For its part, India’s busiest airport is “fully ready” to handle Covid-19 vaccines, according to Delhi International Airport Ltd. CEO Videh Kumar Jaipuriar, but there could be problems elsewhere considering the areas more remote may not be equipped with sufficient equipment. and containers. “One of the key challenges will be the availability of the cold chain throughout India,” he said.

The New Delhi airport, Indira Gandhi International, will be a main handling point and has facilities to store 2.7 million vaccine vials at a temperature of 2 to 8 degrees Celsius, as well as cooling chambers that can maintain temperatures as low. like minus 20 degrees. Celsius, said Jaipuriar.

“As soon as we have an indication of what the flow will be, we will do the final overhaul and then we are ready to go,” Jaipuriar said in an interview with Bloomberg News during a tour of the airport facilities in December. 22. He said that there is also the capacity to potentially export vaccines to neighboring countries.

India relies heavily on two domestically-made vaccines from Bharat Biotech International Ltd. and the Serum Institute of India Ltd., which has partnered with AstraZeneca Plc to produce at least 1 billion doses.
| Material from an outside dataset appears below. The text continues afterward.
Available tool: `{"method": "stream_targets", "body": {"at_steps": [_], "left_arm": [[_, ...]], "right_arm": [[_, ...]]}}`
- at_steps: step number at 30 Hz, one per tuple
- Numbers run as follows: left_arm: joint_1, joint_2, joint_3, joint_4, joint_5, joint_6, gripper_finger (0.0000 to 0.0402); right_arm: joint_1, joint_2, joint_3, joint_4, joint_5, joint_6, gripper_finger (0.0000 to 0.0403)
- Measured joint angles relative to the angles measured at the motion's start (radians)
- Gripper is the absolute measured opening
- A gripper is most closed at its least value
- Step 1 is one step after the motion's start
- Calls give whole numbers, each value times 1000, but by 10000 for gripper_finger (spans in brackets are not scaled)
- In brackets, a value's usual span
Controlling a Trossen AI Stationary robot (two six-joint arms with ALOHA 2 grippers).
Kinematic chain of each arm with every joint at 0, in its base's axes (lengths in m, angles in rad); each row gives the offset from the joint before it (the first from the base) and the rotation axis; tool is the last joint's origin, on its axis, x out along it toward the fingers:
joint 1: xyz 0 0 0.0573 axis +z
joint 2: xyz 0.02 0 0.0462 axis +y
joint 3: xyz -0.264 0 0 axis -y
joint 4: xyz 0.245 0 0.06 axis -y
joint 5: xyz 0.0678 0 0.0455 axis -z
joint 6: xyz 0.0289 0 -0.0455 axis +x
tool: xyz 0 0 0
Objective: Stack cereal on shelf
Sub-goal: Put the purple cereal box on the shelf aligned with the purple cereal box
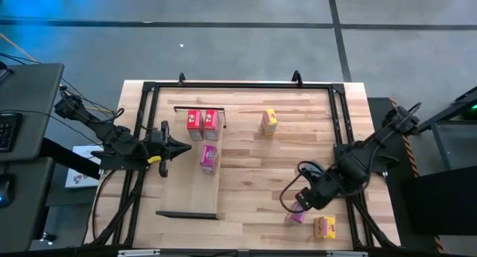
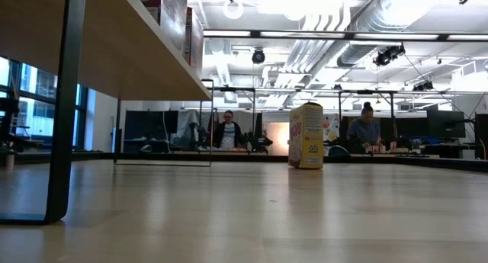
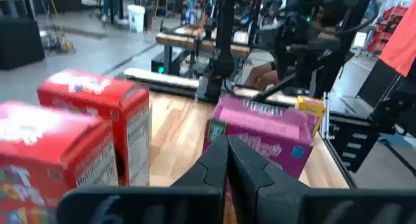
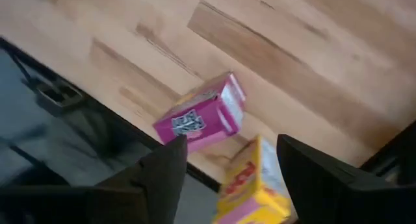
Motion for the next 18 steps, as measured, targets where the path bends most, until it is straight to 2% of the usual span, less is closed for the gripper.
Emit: {"method": "stream_targets", "body": {"at_steps": [9,13,18], "left_arm": [[0,-1,0,6,17,28,0],[0,-13,0,7,80,-39,0],[-24,-41,0,9,160,-47,0]], "right_arm": [[121,32,0,17,119,458,232],[138,82,0,42,119,550,232],[139,145,0,53,129,593,232]]}}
Pfizer Inc.’s ultra-cold storage requirements for injection make it an unlikely option for widespread use, given India’s patchy healthcare networks and infrastructure, especially in rural areas where most of the nearly 1,400 live. million people in the country.

According to Bloomberg’s Covid Resilience Ranking, a measure of the best places to be in the Covid-19 era, India is well below the list, ranking 39th out of 53 economies in December, even below the United States and Brazil. . New Zealand, with its closed borders, vaccine agreements and community elimination of the virus, remains number one.

India, along with China, the world’s most populous nation, fell in the rankings from November. While both countries have secured more than two billion shots with multiple developers, that’s less coverage per capita than many smaller venues.

“This is a great logistical exercise that must be elaborated in detail so that the vaccine reaches every corner,” said Jaipuriar.